# Boolean Arrays

## Objectives

- Illustrate using comparison operators and Boolean arrays in NumPy for filtering data.
- Demonstrate how to count and identify specific elements within arrays using Boolean conditions.
- Explain the application of bitwise Boolean operators for complex condition-based selections.

## Background

The notebook delves into the use of Boolean arrays in NumPy, a critical feature for data filtering and manipulation. Comparison operators enable the identification of elements that meet specific criteria, facilitating tasks such as counting positive, negative, or zero values and selecting data ranges. The discussion extends to the use of bitwise operators, showcasing how to perform element-wise logical operations.

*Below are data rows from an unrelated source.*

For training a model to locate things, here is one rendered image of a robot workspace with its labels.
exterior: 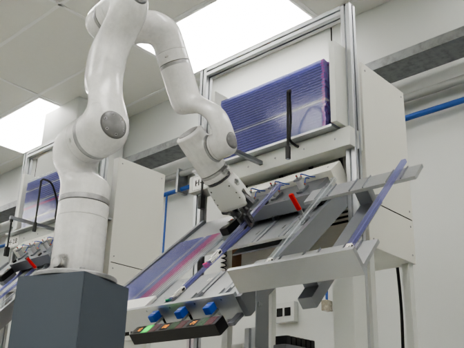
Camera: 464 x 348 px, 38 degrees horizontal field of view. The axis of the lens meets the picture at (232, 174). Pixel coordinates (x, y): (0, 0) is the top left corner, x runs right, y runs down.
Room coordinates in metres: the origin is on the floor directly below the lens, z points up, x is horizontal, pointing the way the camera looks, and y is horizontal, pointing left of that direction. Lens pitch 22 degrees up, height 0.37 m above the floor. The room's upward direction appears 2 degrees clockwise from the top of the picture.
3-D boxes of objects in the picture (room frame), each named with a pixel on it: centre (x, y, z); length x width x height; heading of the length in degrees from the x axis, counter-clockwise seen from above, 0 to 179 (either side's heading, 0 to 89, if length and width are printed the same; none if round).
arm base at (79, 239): (1.53, 0.35, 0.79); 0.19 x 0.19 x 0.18
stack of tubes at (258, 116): (2.30, -0.18, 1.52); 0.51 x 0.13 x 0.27; 47
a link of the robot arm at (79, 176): (1.55, 0.37, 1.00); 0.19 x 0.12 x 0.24; 40
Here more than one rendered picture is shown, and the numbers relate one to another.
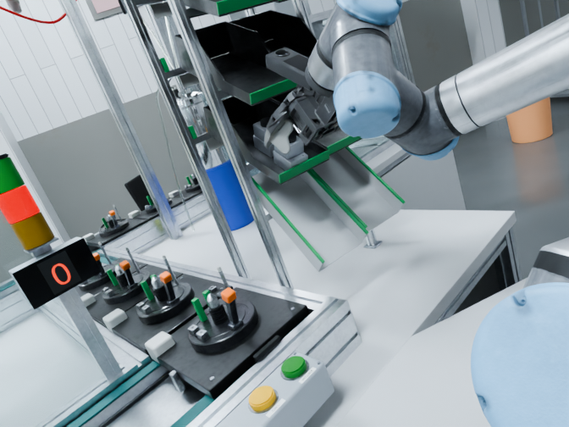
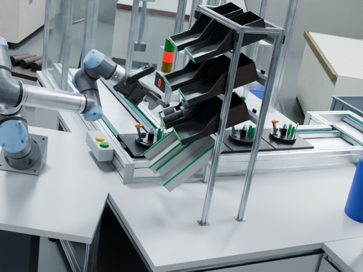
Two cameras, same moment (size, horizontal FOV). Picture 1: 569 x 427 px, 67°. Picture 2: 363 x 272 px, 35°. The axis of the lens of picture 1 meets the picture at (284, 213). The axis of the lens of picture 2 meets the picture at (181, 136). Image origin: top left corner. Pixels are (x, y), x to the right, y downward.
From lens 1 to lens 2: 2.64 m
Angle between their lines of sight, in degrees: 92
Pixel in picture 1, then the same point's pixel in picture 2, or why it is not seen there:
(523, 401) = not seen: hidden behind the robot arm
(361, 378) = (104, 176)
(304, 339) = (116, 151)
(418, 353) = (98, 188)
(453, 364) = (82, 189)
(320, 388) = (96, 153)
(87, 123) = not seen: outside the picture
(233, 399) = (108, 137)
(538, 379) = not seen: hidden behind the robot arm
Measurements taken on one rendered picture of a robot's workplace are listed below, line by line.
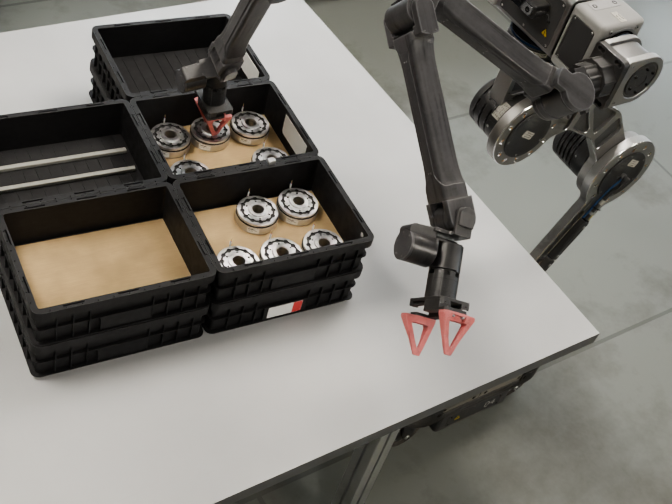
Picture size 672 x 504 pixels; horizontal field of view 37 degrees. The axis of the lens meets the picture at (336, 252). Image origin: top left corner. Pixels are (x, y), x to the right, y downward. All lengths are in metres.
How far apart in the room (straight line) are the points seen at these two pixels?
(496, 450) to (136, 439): 1.42
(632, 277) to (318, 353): 1.90
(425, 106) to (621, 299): 2.20
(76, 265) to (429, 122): 0.89
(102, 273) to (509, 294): 1.07
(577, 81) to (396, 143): 1.05
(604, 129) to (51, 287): 1.44
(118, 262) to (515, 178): 2.24
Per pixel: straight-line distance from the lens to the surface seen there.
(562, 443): 3.39
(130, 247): 2.35
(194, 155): 2.59
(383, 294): 2.56
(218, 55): 2.41
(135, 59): 2.87
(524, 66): 2.01
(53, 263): 2.30
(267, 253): 2.34
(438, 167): 1.83
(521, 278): 2.75
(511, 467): 3.26
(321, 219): 2.50
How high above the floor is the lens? 2.56
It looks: 45 degrees down
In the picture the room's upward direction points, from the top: 18 degrees clockwise
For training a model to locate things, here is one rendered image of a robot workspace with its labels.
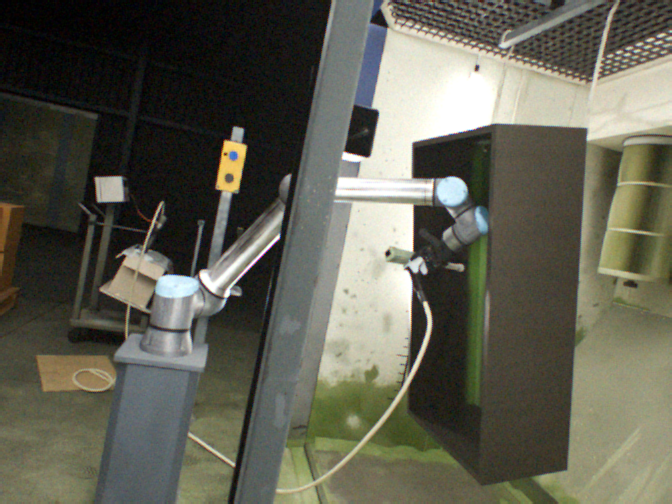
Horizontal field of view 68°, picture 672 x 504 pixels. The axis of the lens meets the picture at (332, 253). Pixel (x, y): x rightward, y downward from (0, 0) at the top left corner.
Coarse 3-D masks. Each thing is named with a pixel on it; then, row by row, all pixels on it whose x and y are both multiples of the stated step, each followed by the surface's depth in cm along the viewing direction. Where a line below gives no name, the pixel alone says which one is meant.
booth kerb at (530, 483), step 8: (520, 480) 262; (528, 480) 256; (520, 488) 260; (528, 488) 254; (536, 488) 249; (544, 488) 244; (528, 496) 253; (536, 496) 248; (544, 496) 242; (552, 496) 237
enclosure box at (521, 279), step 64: (512, 128) 157; (576, 128) 163; (512, 192) 159; (576, 192) 166; (512, 256) 162; (576, 256) 169; (448, 320) 226; (512, 320) 165; (576, 320) 172; (448, 384) 230; (512, 384) 167; (448, 448) 190; (512, 448) 170
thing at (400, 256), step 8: (392, 248) 185; (384, 256) 187; (392, 256) 184; (400, 256) 186; (408, 256) 190; (448, 264) 210; (456, 264) 214; (408, 272) 191; (416, 280) 187; (416, 288) 187; (424, 288) 187; (424, 296) 185
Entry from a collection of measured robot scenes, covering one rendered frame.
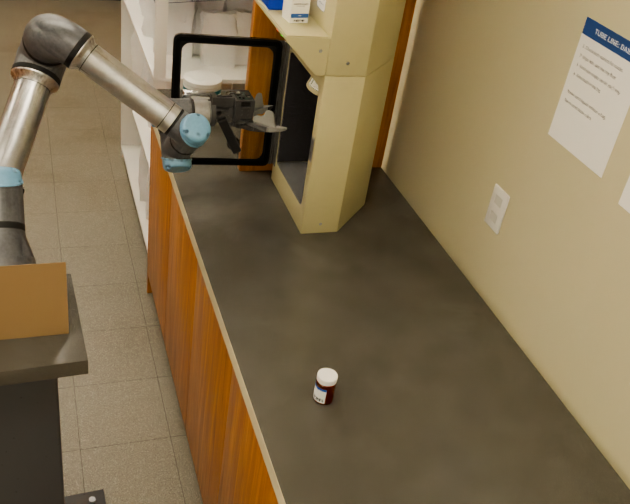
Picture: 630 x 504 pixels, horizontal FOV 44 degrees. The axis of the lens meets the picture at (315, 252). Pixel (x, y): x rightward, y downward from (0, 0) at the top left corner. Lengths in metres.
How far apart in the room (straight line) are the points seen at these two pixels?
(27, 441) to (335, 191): 1.01
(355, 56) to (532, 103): 0.45
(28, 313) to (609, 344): 1.24
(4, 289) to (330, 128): 0.90
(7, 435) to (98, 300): 1.55
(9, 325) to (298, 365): 0.63
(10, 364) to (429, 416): 0.89
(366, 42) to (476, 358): 0.82
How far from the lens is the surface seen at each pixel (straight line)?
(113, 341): 3.22
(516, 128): 2.01
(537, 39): 1.96
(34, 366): 1.74
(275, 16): 2.05
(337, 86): 2.01
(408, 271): 2.13
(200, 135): 1.90
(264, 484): 1.76
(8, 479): 2.07
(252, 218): 2.24
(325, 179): 2.13
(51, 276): 1.72
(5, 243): 1.73
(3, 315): 1.77
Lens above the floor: 2.11
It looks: 33 degrees down
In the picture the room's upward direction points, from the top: 10 degrees clockwise
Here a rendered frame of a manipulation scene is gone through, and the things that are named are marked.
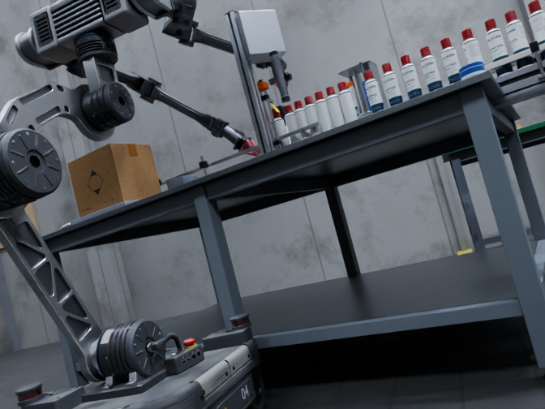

This feature enhances the flexibility and capability of condition-based data selection in array processing.

## Datasets Used

Synthetic datasets are generated using NumPy's random number generation capabilities.

## Comparison Operators

In [1]:
import numpy as np

# Fixing seed for reproducibility
np.random.seed(0)

In [2]:
x = np.random.randint(-2, 5, size=6)
x

array([ 2,  3, -2,  1,  1,  1])

x less than 0

In [3]:
x < 0

array([False, False,  True, False, False, False])

x greater than 0

In [4]:
x > 0

array([ True,  True, False,  True,  True,  True])

x greater than or equal to 1

In [5]:
x >= 1

array([ True,  True, False,  True,  True,  True])

not equal

In [6]:
# not equal
x != 1

array([ True,  True,  True, False, False, False])

equal

In [7]:
# equal
x == 2

array([ True, False, False, False, False, False])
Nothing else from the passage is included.